- Requirement -
From the entries that follow, copy each line containing the word "body".

- Saved data entries -
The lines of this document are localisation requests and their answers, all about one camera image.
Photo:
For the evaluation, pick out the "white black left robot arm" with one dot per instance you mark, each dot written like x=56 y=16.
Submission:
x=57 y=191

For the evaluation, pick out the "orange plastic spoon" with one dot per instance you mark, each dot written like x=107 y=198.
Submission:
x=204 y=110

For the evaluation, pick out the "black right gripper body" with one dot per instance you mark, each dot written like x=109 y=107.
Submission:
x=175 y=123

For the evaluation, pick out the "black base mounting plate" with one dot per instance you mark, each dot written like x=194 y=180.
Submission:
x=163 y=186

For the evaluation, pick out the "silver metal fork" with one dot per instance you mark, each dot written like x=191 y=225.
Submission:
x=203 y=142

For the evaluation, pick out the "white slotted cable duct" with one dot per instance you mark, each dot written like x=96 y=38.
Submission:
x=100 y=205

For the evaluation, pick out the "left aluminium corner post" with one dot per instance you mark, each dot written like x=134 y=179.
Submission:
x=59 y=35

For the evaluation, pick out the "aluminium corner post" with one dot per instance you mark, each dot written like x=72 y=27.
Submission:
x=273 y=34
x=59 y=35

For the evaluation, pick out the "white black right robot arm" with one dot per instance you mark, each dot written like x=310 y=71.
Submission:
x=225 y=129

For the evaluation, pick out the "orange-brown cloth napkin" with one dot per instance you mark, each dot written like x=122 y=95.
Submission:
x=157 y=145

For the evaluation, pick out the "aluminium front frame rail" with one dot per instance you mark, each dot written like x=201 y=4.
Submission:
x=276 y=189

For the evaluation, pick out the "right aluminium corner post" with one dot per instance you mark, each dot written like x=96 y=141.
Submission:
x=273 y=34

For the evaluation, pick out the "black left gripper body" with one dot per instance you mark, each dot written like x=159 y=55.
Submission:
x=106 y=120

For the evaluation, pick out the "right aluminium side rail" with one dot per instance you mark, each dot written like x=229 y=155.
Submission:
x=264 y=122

- Response -
For the evaluation, pick out the "black right gripper body" with one dot per instance you mark, each dot written like x=109 y=107.
For the evaluation, pick out the "black left gripper body" with one dot per instance you mark, each dot written like x=159 y=55.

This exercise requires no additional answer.